И Даша снова плакала в подушку…
С того времени минуло уже более года.
«Нехорошо я поступила, нехорошо, — в сотый, если не в тысячный раз укоряла себя Даша. — Надо было показать свой характер, не идти на поводу у отца и матери. Надо было хоть проводить Катьку. А если бы кто спросил тогда: почему меня не угоняют?..»
— А я ведь изменщица, теть Фрось, — подала голос Даша. Они в это время спускались в овражек, и идти стало легче.
— Ты про что, милая?
— Да все про Катьку. Изменила я нашей с ней дружбе.
— Что провожать не пошла?
— И это. Надо было не бросать ее — я это поняла. Каково ей там одной? Что она теперь про меня думает?
— А что думать? — усмехнулась Фрося. — Должна ведь она понимать: всякому своя судьба… И правильно ты сделала, что дома отсиделась тогда. Сплетен было меньше…
Фрося разговорилась:
— Ты, милая, не будь такой совестливой. Совестливым трудно жить, по себе знаю, Все-то боялась, как бы про меня люди плохого слова не сказали, не щадила сроду себя. За Егора вышла — и совсем себя доконала. Я ить забыла, когда последний раз спала да ела вволю. Все — детям, Ольге. Ради них жила. Мне: вон сорок три года, а я вся седая. Морщины вон на лбу — как бороной прошлись. А кто понахальней жил, тот не износился. Тот над нами, совестливыми, посмеивался: дураки-де. Настю Шошину взять: при немцах крутила на все четыре стороны. Загуляет, бывалоча, и день, и другой — так ни про детей, ни про хворую мать не вспомнит. Не говоря уже про мужа — он далеко где-то воюет. Попыталась я ее как-то образумить, она глаза выкатила и матом на меня: «Заткнись! Хорошо тебе вякать, когда Егор дома. А мой, можа, в сырой земле давно лежит.
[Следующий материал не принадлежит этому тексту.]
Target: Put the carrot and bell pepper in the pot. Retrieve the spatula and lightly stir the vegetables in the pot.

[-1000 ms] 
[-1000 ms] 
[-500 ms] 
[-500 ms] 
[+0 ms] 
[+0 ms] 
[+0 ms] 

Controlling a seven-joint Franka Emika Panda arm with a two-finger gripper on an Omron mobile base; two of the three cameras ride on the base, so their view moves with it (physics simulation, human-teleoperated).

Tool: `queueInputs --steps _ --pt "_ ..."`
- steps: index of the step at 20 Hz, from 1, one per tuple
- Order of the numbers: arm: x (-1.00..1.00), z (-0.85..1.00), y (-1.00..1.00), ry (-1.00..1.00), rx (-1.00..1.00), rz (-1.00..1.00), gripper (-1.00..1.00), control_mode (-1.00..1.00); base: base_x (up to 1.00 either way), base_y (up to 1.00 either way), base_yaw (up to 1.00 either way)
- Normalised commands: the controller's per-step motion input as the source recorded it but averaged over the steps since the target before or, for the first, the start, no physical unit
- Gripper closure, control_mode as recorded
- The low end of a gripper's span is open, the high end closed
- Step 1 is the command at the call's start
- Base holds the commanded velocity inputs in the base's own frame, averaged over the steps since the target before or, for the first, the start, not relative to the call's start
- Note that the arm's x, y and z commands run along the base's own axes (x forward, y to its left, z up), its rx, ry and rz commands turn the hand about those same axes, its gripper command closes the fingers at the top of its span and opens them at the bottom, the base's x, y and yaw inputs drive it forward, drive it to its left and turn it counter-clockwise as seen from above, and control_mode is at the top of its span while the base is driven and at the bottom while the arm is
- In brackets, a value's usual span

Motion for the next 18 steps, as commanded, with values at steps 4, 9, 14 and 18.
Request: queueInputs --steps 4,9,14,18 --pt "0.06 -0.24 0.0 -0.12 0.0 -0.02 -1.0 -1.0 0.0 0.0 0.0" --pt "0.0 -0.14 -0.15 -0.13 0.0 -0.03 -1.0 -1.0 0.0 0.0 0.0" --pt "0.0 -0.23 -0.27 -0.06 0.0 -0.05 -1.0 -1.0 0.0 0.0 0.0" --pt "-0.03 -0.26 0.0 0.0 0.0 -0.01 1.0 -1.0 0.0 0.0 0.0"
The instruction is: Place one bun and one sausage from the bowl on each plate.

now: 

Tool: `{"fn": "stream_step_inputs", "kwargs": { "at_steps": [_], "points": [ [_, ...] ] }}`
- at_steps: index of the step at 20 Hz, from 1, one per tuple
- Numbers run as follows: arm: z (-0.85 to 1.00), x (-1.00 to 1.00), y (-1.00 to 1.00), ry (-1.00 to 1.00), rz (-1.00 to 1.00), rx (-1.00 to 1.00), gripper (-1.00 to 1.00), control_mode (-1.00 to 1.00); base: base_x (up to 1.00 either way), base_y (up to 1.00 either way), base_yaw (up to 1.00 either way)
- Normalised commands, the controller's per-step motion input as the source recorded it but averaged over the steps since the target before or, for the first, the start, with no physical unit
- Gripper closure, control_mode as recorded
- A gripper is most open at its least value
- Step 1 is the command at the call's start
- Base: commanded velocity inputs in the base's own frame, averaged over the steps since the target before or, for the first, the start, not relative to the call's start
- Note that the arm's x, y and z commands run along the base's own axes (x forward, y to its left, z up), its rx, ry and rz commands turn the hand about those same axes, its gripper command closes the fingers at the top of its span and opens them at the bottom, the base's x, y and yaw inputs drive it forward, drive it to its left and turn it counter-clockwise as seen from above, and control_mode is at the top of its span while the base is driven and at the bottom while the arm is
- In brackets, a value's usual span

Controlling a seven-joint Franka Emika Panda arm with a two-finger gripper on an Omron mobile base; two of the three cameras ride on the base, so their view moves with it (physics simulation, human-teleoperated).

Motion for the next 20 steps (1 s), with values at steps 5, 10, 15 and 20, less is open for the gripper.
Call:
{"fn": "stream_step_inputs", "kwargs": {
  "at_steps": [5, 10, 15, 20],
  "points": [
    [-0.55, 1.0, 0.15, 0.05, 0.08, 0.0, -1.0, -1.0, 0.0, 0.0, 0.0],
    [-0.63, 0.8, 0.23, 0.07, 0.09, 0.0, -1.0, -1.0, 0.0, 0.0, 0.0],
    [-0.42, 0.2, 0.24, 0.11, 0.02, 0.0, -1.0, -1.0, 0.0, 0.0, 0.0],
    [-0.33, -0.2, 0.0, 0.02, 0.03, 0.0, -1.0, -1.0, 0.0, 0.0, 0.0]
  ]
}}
А я еще, — говорит, — молодая». Я, отвечаю, и без Егора бы себя блюла. Смеется: «Посмотрела бы я…» Потом Заплатина приняла, ребенка от него принесла. Сейчас с каким-то офицером путается. Можа, еще одного принесет. И — ничего ей. Хоть… плюй, в глаза, скажет: божья роса… Не переживай, Даша. А то еще и про Дородных скажешь, что его из-за тебя повесили.
Немцы прознали-таки про взятки старосты из Болотного. В назидание другим их прислужникам они довольно круто обошлись с Дородных — вздернули, его. «Это наглость, — негодовал комендант Венцель, — заниматься какими-то поборами, служа одновременно великой Германии. Я бы ему простил самоуправство, если бы он застрелил кого-то. А чтоб какой-то старик наживался — этого я не позволю».
И приказал его повесить.
Нет, за Дородных Даша ни капельки не переживала. Наоборот, когда узнала о его казни, подумала: «Так и надо толстой морде! Совсем зажрался».
За разговором они забыли про Митьку. Даша прислушалась: ни его шагов, ни посапывания за спиной не было слышно, и она обернулась. Митька приотстал метров на тридцать.